__Exercise directions__
Using the records provided below, locate and copy each line that contains the word "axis".

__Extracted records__
**********

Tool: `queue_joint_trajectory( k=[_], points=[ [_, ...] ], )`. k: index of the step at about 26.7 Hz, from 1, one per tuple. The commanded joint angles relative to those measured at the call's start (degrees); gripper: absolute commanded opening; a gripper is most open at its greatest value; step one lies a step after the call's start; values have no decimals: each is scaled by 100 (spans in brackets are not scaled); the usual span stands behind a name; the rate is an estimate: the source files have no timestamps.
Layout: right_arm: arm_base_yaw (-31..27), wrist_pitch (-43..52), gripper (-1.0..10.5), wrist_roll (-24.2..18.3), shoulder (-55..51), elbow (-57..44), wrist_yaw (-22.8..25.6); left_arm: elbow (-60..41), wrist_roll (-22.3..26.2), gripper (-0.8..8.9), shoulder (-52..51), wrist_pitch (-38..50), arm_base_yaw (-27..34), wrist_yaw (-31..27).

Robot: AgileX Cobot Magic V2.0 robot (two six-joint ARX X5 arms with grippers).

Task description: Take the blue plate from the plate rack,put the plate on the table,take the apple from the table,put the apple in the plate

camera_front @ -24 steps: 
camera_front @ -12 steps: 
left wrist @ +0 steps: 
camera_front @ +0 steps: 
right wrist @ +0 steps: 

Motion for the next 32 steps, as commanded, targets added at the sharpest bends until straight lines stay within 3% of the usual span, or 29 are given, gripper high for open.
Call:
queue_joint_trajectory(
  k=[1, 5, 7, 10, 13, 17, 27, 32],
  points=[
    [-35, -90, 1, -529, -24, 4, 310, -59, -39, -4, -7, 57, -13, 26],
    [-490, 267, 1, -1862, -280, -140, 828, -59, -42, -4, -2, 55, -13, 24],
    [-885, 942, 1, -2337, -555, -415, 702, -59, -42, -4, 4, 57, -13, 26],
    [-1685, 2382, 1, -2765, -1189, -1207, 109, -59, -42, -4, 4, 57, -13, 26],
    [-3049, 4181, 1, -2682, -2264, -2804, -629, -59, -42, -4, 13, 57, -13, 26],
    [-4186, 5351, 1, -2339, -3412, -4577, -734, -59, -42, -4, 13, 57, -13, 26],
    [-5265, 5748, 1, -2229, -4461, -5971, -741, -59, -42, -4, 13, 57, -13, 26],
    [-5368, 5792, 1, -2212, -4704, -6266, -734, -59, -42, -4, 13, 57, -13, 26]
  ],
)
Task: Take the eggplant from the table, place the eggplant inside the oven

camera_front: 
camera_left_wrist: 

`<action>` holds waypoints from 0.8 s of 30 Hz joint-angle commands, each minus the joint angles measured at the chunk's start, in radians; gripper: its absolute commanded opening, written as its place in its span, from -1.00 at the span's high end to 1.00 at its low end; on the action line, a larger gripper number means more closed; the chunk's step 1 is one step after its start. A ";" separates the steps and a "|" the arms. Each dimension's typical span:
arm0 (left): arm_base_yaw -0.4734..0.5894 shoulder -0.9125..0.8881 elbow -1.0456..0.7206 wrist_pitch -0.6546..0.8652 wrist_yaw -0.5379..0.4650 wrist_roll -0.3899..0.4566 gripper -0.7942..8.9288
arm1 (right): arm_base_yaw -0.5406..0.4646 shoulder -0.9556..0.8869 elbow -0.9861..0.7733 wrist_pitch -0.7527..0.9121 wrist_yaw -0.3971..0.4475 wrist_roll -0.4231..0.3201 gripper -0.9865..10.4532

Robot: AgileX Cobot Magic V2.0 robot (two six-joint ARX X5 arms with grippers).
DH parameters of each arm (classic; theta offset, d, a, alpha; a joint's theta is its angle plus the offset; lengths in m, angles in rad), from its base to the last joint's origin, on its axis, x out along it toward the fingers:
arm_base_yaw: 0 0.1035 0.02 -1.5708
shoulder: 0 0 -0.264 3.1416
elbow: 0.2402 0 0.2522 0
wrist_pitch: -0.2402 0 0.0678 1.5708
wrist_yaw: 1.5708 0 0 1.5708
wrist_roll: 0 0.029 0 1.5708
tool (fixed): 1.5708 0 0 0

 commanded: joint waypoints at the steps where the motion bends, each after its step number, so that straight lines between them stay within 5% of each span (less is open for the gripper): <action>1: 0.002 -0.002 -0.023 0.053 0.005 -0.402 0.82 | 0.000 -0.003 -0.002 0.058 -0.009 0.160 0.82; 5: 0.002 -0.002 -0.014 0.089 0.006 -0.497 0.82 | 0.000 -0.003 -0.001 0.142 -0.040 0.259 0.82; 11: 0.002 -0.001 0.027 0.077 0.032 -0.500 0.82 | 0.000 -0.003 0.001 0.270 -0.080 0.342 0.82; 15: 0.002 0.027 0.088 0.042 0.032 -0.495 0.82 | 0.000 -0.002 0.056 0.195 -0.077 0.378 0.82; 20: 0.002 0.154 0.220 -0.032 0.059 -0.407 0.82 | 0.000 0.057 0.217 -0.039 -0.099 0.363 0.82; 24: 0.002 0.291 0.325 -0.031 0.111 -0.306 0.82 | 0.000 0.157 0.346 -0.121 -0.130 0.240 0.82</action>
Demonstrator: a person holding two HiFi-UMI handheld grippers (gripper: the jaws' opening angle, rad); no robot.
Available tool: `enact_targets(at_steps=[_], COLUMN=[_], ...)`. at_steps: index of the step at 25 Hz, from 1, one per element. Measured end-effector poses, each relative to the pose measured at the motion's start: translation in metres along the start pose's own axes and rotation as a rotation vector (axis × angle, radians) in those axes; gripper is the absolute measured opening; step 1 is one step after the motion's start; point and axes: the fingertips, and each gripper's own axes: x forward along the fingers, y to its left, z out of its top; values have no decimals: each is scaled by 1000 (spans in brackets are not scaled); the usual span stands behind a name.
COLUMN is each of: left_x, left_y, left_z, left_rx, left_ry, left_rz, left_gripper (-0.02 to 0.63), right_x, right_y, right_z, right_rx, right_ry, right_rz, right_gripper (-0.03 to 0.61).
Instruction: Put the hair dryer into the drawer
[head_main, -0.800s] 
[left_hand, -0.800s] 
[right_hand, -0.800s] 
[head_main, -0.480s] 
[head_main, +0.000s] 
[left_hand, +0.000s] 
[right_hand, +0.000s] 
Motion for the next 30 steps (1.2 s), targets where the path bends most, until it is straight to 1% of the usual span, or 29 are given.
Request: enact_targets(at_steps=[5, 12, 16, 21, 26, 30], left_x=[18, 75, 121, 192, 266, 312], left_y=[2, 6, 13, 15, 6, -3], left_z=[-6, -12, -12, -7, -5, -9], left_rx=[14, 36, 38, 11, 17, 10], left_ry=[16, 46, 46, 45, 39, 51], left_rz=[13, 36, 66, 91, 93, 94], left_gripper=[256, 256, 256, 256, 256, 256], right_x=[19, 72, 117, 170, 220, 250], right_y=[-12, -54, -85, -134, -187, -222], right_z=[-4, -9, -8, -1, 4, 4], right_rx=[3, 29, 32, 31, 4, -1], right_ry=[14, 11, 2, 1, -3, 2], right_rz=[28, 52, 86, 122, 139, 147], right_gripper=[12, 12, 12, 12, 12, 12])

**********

__Reply__
DH parameters of each arm (classic; theta offset, d, a, alpha; a joint's theta is its angle plus the offset; lengths in m, angles in rad), from its base to the last joint's origin, on its axis, x out along it toward the fingers:
Available tool: `enact_targets(at_steps=[_], COLUMN=[_], ...)`. at_steps: index of the step at 25 Hz, from 1, one per element. Measured end-effector poses, each relative to the pose measured at the motion's start: translation in metres along the start pose's own axes and rotation as a rotation vector (axis × angle, radians) in those axes; gripper is the absolute measured opening; step 1 is one step after the motion's start; point and axes: the fingertips, and each gripper's own axes: x forward along the fingers, y to its left, z out of its top; values have no decimals: each is scaled by 1000 (spans in brackets are not scaled); the usual span stands behind a name.

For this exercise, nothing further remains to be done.